The Governor of the Central Bank of Nigeria (CBN), Mr Yemi Cardoso, announced on Tuesday that the country’s banking sector is making strong progress in the recapitalisation drive, with 20 banks now fully compliant.

Mr Cardoso disclosed this during a press conference at the first Monetary Policy Committee (MPC) meeting of 2026, where he also highlighted positive developments in the nation’s foreign reserves.

On March 28, 2024, the apex bank announced an increase in the minimum capital requirements for commercial banks with international licences to N500 billion.

National and regional financial institutions’ capital bases were pegged at N200 billion and N50 billion, respectively.
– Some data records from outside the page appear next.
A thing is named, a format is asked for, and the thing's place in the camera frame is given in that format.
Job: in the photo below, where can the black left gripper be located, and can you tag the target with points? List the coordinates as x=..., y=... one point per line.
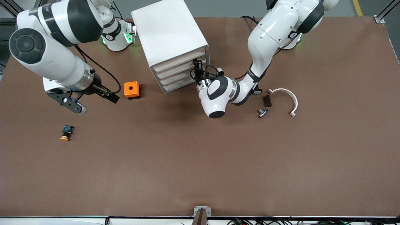
x=198, y=76

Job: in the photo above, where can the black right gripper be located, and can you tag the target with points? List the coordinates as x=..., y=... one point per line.
x=95, y=87

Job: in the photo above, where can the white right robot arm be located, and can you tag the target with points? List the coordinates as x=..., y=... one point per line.
x=56, y=62

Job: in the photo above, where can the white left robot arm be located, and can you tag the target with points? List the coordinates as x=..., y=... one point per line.
x=268, y=34

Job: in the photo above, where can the white drawer cabinet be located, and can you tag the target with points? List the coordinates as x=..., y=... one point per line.
x=168, y=28

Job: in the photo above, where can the yellow-capped push button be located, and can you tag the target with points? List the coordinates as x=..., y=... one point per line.
x=66, y=131

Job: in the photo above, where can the dark brown cylinder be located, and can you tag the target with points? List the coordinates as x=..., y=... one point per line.
x=267, y=101

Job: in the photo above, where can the chrome metal tee fitting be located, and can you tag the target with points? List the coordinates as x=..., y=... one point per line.
x=262, y=112

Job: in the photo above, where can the orange button enclosure box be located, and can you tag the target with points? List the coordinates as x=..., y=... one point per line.
x=135, y=93

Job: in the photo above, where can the aluminium frame profile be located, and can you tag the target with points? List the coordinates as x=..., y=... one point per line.
x=9, y=7
x=386, y=11

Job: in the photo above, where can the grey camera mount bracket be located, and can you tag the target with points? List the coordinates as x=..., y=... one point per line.
x=202, y=215

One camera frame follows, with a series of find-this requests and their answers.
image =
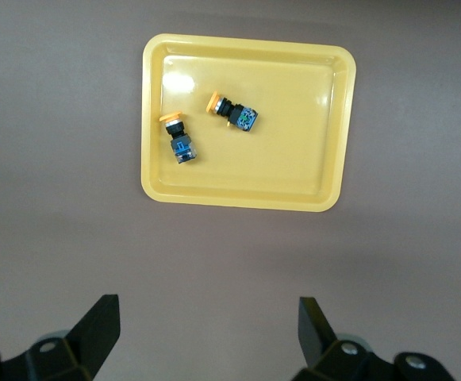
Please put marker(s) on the yellow push button switch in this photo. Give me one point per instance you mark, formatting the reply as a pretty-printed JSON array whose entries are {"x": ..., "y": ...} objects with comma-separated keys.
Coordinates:
[
  {"x": 182, "y": 148},
  {"x": 244, "y": 117}
]

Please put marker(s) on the yellow plastic tray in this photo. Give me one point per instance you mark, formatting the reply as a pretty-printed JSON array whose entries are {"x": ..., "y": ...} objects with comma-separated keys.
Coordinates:
[{"x": 273, "y": 158}]

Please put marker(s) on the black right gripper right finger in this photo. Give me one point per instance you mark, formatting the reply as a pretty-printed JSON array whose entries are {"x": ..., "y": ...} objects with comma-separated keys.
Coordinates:
[{"x": 313, "y": 333}]

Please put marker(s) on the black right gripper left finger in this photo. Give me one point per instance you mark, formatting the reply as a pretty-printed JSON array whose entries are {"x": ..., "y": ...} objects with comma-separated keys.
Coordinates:
[{"x": 99, "y": 329}]

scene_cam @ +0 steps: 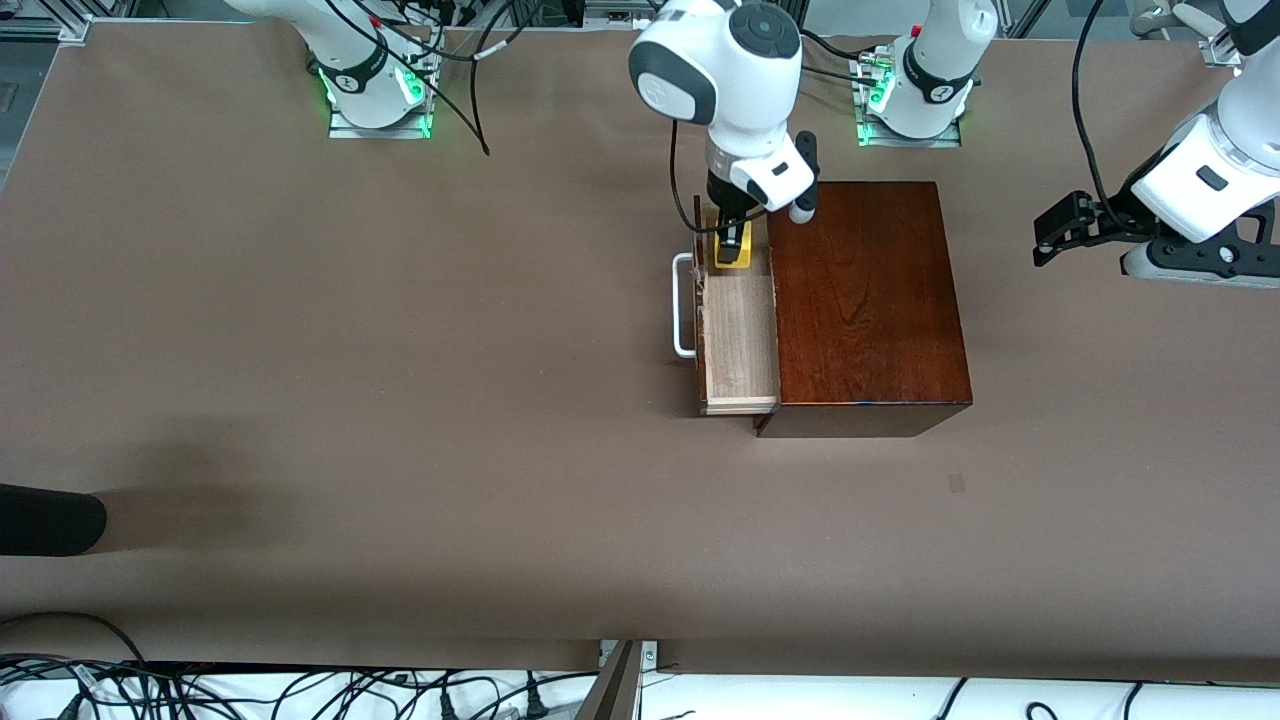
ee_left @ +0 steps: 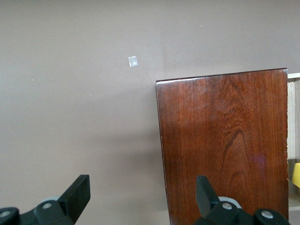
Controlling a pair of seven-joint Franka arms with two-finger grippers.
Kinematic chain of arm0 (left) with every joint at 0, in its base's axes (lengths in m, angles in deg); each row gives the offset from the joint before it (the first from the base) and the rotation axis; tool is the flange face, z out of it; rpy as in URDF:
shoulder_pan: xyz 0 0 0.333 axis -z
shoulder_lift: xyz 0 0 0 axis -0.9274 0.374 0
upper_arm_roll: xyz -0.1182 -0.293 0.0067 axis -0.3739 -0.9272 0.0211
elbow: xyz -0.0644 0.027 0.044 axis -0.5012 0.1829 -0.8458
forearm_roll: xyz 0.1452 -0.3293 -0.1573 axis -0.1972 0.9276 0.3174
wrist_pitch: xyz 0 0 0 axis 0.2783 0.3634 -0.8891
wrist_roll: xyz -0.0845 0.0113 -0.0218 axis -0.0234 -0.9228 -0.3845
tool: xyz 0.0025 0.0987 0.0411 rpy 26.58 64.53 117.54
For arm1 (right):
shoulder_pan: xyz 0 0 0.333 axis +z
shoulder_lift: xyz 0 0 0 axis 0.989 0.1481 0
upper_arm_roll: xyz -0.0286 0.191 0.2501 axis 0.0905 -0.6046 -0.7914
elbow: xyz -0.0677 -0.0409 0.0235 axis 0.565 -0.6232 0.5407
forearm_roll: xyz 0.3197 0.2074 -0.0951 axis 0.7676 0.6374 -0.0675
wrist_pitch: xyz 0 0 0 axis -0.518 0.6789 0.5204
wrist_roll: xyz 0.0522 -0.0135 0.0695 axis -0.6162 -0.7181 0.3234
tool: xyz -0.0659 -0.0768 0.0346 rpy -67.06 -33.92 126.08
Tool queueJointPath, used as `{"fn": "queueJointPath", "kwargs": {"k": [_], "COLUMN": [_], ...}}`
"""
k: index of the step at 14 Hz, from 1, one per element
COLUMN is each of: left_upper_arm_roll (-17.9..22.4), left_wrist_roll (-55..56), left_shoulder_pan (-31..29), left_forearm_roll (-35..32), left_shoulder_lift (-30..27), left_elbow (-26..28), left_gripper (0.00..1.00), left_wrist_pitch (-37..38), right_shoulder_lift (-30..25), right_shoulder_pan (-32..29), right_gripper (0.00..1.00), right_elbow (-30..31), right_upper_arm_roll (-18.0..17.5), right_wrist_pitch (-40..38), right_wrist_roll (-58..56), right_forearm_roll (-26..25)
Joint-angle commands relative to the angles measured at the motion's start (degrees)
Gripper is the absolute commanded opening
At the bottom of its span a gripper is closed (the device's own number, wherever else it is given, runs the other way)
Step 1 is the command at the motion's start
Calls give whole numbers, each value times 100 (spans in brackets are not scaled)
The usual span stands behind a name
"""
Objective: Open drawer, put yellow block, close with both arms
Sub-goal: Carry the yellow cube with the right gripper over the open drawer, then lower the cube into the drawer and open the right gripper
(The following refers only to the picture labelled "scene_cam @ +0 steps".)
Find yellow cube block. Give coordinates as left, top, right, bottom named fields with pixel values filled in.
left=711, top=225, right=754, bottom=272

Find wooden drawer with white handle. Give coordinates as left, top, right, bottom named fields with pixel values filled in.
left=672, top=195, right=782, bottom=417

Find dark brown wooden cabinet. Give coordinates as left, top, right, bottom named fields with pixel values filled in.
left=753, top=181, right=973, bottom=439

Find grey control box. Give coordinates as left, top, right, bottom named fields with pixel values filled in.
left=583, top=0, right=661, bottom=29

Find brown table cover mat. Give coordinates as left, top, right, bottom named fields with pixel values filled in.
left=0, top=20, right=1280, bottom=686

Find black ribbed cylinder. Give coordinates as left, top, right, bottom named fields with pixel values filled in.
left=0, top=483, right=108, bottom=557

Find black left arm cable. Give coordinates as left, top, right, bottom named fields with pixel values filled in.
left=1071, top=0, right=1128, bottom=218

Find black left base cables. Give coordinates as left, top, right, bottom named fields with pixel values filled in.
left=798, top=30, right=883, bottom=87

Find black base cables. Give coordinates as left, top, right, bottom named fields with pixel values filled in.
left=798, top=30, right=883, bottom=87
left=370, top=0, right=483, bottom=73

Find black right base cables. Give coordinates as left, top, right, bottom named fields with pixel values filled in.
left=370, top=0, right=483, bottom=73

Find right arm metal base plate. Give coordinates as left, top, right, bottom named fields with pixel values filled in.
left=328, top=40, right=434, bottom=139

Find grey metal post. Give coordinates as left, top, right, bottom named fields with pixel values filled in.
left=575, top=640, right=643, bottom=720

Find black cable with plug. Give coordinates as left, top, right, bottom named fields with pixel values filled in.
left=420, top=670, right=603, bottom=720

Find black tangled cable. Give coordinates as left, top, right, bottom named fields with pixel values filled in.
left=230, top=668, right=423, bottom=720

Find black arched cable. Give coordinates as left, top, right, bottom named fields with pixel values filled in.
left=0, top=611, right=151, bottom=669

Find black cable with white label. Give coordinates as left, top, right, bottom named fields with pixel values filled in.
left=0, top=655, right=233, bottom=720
Also, CBN raised the merchant bank minimum capital requirement to N50 billion for national licence holders.

The banking regulator said the new capital base for national and regional non-interest banks is N20 billion and N10 billion, respectively.

To meet the minimum capital requirements, CBN advised banks to consider the injection of “fresh equity capital through private placements, rights issue and/or offer for subscription”.

Following the development, several banks announced plans to raise funds through share and bond issuances.

In January, Zenith Bank said it had raised N350.46 billion through rights issue and public offer to meet the CBN minimum capital requirement.

Guaranty Trust Holding Company Plc (GTCO), on July 4, said it had successfully priced its fully marketed offering on the London Stock Exchange (LSE).

In September, the CBN governor said 14 banks fully met their recapitalisation requirements — up from eight banks in July.

With one month to the central bank’s March 31, 2026, recapitalisation deadline, 13 Nigerian lenders are yet to cross the finish line.

Additionally, the governor noted that 33 banks have raised funds as part of the ongoing recapitalisation exercise, signalling robust capital mobilisation across the sector.

He stated that gross foreign reserves have climbed to a 13-year high of $50.4 billion as of mid-February 2026.